Assigned task
From the records below, print only the part that opens with the line containing "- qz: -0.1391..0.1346" and closes with the line containing "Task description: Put"; omit the pictures.
*** Begin section ***
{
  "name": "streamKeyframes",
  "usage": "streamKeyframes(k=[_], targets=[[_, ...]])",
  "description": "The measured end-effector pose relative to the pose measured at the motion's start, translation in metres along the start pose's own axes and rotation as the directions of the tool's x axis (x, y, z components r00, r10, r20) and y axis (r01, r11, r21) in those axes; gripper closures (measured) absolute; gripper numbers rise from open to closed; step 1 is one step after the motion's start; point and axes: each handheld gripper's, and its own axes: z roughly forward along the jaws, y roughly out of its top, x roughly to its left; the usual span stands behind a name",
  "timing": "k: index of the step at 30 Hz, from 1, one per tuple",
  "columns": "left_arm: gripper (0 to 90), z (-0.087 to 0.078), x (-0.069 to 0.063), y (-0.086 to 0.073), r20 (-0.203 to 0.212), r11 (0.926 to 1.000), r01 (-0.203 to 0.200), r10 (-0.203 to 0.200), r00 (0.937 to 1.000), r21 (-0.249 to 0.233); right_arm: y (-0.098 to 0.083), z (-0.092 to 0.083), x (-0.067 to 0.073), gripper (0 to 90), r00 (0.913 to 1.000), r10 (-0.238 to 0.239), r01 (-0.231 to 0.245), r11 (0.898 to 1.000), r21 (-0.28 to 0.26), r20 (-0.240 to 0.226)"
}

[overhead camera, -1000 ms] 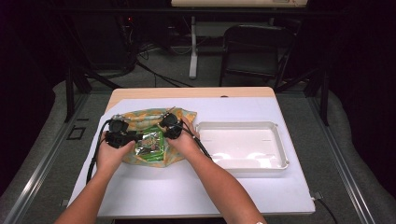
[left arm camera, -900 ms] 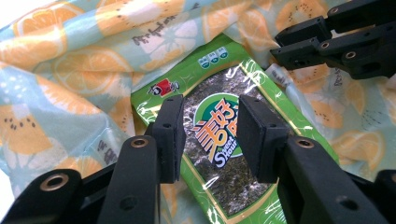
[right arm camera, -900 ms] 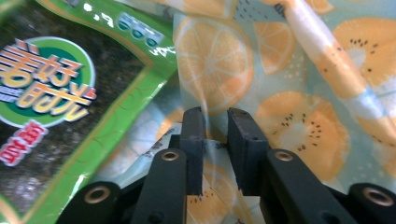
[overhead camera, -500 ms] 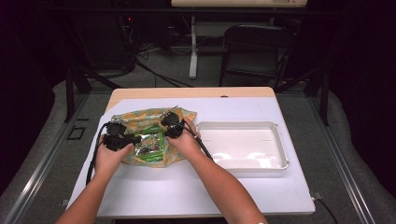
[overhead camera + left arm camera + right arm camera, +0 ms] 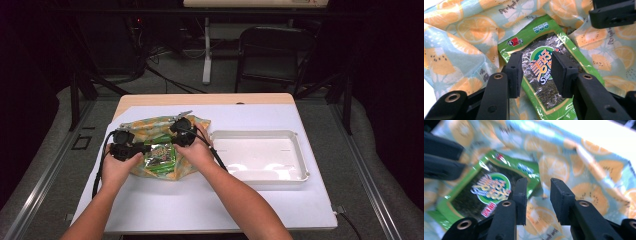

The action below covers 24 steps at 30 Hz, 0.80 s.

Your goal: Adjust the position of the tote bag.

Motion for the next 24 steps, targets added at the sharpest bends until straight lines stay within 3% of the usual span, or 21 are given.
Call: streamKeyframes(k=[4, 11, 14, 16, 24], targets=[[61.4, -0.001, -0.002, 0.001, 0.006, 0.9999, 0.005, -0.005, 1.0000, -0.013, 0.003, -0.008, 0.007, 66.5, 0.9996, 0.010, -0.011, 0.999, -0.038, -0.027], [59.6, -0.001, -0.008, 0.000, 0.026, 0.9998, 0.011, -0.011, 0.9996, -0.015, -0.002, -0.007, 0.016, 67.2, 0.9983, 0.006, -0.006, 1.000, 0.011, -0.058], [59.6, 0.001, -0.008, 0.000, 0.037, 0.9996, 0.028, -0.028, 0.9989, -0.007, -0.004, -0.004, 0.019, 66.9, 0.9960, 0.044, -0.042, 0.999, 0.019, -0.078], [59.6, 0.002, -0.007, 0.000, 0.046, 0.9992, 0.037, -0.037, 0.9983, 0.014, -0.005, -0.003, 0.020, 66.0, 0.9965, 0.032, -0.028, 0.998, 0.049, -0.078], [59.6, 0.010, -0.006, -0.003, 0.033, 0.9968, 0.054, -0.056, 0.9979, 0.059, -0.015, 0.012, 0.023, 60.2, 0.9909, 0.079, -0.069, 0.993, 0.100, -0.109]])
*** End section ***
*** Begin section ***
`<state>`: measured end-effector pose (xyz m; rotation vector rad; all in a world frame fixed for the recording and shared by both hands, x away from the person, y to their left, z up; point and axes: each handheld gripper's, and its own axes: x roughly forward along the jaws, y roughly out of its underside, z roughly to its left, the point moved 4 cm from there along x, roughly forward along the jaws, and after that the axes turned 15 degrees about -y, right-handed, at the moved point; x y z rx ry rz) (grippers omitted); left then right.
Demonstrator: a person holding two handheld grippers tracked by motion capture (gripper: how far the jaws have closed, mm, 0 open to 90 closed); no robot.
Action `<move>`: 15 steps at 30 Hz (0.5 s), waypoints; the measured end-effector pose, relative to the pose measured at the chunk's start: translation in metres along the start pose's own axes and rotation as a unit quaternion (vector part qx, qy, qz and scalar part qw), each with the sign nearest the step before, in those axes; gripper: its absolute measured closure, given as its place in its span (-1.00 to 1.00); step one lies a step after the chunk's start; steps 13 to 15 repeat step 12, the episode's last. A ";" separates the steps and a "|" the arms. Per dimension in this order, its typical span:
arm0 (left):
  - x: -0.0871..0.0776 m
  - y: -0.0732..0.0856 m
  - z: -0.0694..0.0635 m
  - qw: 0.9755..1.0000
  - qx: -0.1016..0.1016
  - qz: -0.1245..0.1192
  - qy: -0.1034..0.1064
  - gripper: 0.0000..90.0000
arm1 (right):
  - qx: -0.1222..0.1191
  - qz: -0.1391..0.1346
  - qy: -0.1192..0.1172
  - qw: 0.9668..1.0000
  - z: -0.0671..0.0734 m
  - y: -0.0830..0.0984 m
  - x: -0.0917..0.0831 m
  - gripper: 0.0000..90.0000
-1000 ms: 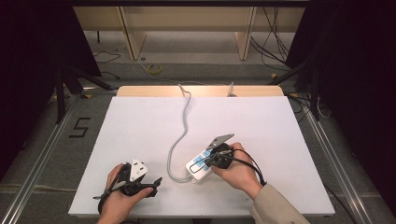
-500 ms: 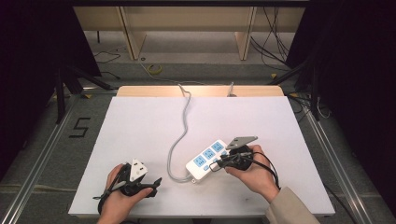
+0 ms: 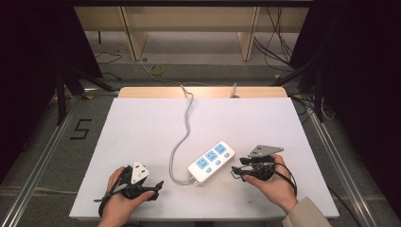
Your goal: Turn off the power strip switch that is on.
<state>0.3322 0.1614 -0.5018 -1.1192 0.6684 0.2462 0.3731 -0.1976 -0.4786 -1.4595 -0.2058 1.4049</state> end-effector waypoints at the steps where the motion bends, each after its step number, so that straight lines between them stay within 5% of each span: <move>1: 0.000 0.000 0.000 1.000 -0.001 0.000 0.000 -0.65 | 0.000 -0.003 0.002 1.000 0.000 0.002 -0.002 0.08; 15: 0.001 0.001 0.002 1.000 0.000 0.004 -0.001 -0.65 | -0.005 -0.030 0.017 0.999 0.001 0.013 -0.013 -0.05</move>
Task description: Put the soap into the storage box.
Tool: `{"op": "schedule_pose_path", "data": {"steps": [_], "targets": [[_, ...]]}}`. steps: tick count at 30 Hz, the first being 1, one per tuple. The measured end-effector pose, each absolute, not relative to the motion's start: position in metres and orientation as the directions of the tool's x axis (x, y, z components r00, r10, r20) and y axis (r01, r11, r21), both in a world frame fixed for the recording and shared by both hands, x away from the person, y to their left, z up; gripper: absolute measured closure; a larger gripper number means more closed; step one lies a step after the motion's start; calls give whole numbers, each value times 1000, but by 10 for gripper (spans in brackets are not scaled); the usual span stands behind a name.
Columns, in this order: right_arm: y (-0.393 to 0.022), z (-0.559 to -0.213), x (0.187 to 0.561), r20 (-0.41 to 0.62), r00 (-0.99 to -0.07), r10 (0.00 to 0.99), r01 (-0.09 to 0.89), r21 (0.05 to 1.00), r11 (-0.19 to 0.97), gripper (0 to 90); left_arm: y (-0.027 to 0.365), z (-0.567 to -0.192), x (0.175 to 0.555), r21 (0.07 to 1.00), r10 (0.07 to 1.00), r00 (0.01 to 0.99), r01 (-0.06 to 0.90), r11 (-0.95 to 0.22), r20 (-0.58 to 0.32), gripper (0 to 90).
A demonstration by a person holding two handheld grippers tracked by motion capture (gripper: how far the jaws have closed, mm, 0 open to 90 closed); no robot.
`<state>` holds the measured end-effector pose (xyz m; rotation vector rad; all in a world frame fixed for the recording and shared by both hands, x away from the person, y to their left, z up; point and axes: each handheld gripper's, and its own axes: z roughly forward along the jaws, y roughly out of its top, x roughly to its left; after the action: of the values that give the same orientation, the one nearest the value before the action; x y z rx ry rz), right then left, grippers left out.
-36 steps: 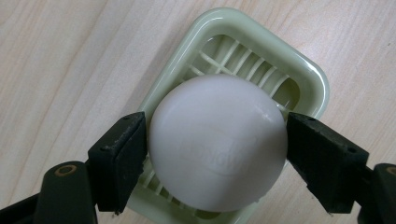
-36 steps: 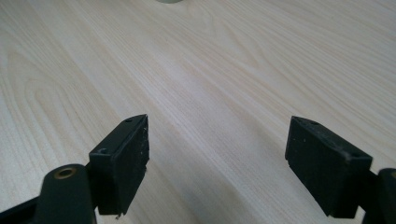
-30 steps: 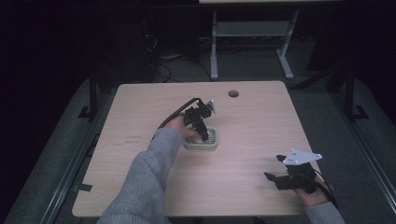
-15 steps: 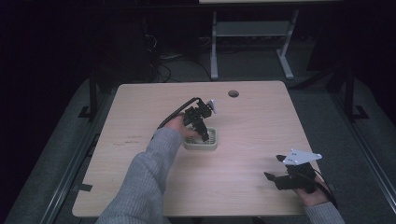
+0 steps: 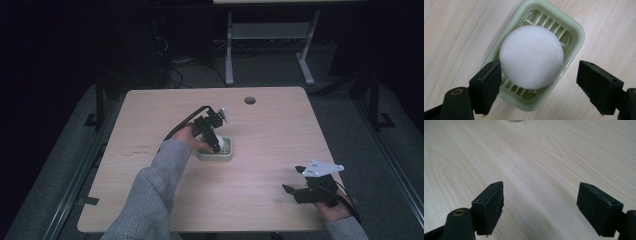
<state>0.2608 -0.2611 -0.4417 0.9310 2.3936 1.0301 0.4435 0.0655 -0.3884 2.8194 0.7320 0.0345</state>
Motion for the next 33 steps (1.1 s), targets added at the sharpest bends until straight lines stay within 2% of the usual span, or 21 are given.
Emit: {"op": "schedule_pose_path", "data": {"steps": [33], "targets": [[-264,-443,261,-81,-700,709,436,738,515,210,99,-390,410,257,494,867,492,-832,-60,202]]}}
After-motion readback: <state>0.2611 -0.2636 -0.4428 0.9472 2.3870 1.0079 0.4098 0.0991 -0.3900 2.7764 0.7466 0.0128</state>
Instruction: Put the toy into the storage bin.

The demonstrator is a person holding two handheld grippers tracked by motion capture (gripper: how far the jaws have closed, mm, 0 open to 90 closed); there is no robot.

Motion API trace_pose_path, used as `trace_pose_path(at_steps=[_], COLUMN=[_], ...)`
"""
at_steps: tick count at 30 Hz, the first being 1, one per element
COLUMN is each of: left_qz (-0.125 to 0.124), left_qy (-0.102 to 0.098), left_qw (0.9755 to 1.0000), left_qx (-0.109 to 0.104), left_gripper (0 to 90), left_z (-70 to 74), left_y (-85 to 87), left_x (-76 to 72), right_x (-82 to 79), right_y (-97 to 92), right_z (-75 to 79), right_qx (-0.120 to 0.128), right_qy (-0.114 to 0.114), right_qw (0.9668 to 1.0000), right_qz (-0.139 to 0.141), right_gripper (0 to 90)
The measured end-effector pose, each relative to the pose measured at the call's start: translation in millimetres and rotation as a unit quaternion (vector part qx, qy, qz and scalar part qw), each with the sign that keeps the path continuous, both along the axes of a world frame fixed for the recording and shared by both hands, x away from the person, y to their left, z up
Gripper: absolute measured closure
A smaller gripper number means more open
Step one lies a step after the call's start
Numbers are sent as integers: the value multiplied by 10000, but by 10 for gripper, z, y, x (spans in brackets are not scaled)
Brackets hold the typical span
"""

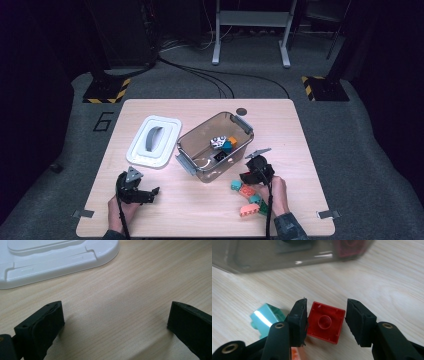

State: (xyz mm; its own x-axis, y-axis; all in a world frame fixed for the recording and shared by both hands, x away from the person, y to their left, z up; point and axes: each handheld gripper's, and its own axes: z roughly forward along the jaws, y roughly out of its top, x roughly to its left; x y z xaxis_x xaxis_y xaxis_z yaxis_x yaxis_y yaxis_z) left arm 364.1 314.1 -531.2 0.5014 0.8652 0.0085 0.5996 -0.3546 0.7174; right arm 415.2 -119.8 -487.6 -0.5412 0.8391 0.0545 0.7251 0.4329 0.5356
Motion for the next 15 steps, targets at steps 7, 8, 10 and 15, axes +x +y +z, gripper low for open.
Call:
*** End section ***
Response to this exercise
  - qz: -0.1391..0.1346
  - qy: -0.1192..0.1172
  - qw: 0.9668..1.0000
  - z: -0.0671..0.0734 m
  - y: -0.0830..0.0984 m
  - x: -0.0917..0.0831 m
  - gripper: 0.0000..90.0000
-1000 ms: 
-500 ms: 
+0 ms: 
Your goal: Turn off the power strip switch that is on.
<state>0.3322 0.1614 -0.5018 -1.1192 0.6684 0.2462 0.3731 -0.1976 -0.4786 -1.4595 -0.2058 1.4049</state> end-effector waypoints at the steps where the motion bends, each after its step number, so that straight lines between them stay within 5% of each span: <move>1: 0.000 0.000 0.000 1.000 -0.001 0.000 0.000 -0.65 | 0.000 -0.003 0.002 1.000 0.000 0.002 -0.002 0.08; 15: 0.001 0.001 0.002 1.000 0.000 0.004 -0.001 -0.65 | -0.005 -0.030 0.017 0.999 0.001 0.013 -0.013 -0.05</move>
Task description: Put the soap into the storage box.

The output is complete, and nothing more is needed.